Although it doesn't dawn on him until later that this is very, very wrong, Siler goes along with the wager and launches a personal campaign to get Boggs out of her shell and ready for the prom. Needless to say, our boy takes a shine to the bespectacled beauty as she introduces him to performance art (she pressures him into doing a monologue about a hackysack) and gives him insights on how to control his life. (Right about here is where the morality kicks in.)
Director Robert Iscove, who made last year's successful TV adaptation of Rodgers & Hammerstein's Cinderella with teen-pop diva Brandy, tries to add sardonic wit to a script that's sadly formulaic. He spices things up with a climactic dance number straight out of the big dance-party ending of Footloose. But when it comes right down to it, the jocks are assholes, the prom queen's a bitch, and -- despite random curse words and a grotesque scene involving pizza and pubic hair -- this couldn't be more staid if it was an ABC Afterschool Special.
The lead roles at least show some kind of spark amid the glossy predictability. Prinze displays a certain charisma to try to beat the nondescript stereotypes of his fellow young, pretty-boy actors.
Cook may be best known to audiences as the heroin-chic girl who trashes a kitchen with a frying pan to emphasize the effects of drugs for a TV public service announcement. Working for her is a Sandra Bullock-ish blend of pride and innocence (it's almost as if she's channeling Bullock).
Iscove obviously wants teens to go gaga for this film. If he didn't, he wouldn't have loaded it with an array of fresh faces that you'd usually find in an issue of Tiger Beat.

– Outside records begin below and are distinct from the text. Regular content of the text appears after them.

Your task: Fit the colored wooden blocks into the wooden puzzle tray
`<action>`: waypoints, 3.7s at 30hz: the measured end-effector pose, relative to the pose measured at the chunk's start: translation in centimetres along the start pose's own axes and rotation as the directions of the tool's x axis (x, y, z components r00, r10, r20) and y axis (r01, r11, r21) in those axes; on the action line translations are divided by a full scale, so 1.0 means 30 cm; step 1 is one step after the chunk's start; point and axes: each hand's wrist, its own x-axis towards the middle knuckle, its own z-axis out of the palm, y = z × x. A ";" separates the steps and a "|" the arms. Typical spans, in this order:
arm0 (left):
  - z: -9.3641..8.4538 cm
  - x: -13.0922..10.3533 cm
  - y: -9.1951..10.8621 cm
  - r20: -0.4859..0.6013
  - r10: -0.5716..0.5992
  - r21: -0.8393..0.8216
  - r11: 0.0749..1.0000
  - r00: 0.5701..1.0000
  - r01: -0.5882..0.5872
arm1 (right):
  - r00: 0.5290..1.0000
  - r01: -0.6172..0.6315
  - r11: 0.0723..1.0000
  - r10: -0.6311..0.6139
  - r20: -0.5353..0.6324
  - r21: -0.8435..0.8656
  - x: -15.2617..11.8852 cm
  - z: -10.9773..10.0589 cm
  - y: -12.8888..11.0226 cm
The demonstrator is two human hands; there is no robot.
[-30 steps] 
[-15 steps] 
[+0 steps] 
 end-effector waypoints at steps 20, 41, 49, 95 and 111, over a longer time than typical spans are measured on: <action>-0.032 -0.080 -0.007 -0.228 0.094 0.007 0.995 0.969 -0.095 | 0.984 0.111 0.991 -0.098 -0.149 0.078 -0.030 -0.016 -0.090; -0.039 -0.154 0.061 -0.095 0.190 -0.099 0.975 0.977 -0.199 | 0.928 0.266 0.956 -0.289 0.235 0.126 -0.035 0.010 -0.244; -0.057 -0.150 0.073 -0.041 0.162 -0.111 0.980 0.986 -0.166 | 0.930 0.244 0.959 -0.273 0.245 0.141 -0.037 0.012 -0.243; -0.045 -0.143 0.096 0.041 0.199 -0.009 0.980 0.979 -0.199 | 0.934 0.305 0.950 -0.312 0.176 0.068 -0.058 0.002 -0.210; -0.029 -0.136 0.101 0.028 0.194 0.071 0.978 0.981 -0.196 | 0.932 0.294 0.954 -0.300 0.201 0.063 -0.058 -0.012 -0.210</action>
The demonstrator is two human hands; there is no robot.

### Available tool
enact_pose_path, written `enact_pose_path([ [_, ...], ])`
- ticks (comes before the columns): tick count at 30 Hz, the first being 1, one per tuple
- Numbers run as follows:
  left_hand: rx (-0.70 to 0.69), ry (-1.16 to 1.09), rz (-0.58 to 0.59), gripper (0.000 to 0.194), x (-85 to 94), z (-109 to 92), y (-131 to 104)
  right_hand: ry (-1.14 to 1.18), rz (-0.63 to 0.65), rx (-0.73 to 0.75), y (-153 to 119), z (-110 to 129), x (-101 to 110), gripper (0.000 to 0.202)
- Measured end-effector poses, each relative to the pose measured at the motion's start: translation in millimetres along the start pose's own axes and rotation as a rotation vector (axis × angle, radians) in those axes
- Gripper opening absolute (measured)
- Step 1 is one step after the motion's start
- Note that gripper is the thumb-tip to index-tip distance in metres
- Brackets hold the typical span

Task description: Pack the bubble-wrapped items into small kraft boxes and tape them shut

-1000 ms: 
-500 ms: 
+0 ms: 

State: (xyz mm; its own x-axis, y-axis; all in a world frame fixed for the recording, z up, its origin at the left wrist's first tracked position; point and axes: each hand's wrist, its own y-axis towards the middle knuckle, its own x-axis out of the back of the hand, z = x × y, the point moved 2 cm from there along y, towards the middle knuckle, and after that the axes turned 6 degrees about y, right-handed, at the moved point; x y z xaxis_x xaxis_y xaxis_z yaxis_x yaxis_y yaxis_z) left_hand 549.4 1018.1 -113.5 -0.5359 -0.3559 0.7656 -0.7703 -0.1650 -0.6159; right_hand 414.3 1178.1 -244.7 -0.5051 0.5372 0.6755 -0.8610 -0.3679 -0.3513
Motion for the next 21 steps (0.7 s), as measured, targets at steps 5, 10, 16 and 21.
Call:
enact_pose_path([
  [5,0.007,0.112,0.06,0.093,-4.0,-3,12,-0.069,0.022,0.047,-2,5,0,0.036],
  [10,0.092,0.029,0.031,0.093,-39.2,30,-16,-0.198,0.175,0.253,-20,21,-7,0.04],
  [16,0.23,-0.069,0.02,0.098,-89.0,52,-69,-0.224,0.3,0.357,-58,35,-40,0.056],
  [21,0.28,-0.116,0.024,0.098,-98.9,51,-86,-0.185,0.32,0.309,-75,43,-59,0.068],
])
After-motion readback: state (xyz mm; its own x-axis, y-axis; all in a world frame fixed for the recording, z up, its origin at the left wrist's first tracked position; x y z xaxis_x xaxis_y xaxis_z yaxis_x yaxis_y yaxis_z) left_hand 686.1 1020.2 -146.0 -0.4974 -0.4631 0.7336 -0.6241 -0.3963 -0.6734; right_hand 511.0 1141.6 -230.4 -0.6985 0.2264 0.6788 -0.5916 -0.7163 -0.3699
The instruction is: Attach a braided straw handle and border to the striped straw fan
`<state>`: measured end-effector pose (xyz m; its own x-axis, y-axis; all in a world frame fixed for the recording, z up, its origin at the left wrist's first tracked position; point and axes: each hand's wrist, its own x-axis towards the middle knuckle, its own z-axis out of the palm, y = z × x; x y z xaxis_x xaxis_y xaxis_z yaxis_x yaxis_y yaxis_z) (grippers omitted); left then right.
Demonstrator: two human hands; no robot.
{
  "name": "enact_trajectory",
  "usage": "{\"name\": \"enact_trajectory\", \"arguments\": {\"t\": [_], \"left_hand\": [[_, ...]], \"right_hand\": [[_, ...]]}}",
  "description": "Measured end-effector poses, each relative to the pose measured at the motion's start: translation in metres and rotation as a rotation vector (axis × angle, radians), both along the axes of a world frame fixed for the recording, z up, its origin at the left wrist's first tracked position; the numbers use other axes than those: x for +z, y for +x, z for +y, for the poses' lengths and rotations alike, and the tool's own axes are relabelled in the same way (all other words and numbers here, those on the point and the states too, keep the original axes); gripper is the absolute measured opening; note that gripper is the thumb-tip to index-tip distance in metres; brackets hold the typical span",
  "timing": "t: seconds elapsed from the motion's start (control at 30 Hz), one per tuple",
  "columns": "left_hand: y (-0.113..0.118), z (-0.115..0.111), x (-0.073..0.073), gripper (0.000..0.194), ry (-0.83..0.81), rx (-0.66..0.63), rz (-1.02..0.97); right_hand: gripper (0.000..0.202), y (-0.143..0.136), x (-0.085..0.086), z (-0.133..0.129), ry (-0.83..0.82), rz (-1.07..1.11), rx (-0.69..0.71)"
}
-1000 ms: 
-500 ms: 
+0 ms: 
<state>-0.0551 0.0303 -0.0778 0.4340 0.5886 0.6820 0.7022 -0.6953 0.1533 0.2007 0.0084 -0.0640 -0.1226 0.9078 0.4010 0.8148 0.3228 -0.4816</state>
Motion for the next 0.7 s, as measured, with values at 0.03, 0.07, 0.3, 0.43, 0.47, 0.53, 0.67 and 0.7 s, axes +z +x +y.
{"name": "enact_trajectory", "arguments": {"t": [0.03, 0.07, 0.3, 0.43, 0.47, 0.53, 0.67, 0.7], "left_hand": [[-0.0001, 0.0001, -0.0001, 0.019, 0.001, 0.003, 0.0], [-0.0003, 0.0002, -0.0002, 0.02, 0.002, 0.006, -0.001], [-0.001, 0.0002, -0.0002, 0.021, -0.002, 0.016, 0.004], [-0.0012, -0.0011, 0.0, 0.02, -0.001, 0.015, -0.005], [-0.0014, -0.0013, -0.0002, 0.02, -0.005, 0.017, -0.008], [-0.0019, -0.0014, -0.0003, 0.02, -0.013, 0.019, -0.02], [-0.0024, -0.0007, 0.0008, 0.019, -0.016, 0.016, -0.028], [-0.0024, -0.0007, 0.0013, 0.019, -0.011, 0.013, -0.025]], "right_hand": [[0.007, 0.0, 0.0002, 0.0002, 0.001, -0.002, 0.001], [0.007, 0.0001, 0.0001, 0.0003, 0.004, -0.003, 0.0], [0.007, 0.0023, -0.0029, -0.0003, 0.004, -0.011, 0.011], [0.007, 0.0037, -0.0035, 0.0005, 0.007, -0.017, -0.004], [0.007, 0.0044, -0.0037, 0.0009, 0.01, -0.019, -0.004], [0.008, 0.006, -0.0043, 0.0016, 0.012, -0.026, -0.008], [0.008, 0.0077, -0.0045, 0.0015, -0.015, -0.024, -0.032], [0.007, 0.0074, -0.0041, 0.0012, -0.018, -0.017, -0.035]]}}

Oscar winner and possible teen-flick mainstay Anna Paquin plays Siler's cosmetic-consulting sister. Kieran Culkin, the younger, stable brother of you-know-who, plays Laney's eccentric brother. Nash Bridges cutie Jodi Lyn O'Keefe is Siler's typically vain girlfriend. She dumps Siler for Scream's Matthew Lillard, who gives the movie a few howls as a self-absorbed MTV veejay. X-rated rap star Lil' Kim and teen R&B heartthrob Usher Raymond show up just to give the film street credibility. (Don't be deceived by the TV ads -- they both have about as much screen time as the Miramax logo that flashes at the beginning.)
Despite its often sarcastic tone and indie-studio credit, you keep expecting She's All That to be more than what it essentially is: another bandwagon-jumping teen knockoff.
Cynical yet familiar, the movie serves no purpose except to give the young folks another hopeful love story where the ugly duckling transforms into the elegant swan. It is too bad the film is not clever like Rushmore, the upcoming nerd-triumphs-over-all comedy. But, when it comes to a film that's got the lingo label She's All That, you shouldn't ask for much.
She's All That.
Directed by Robert Iscove. With Freddie Prinze Jr., Anna Paquin, Kieran Culkin and Jodi Lyn O'Keefe.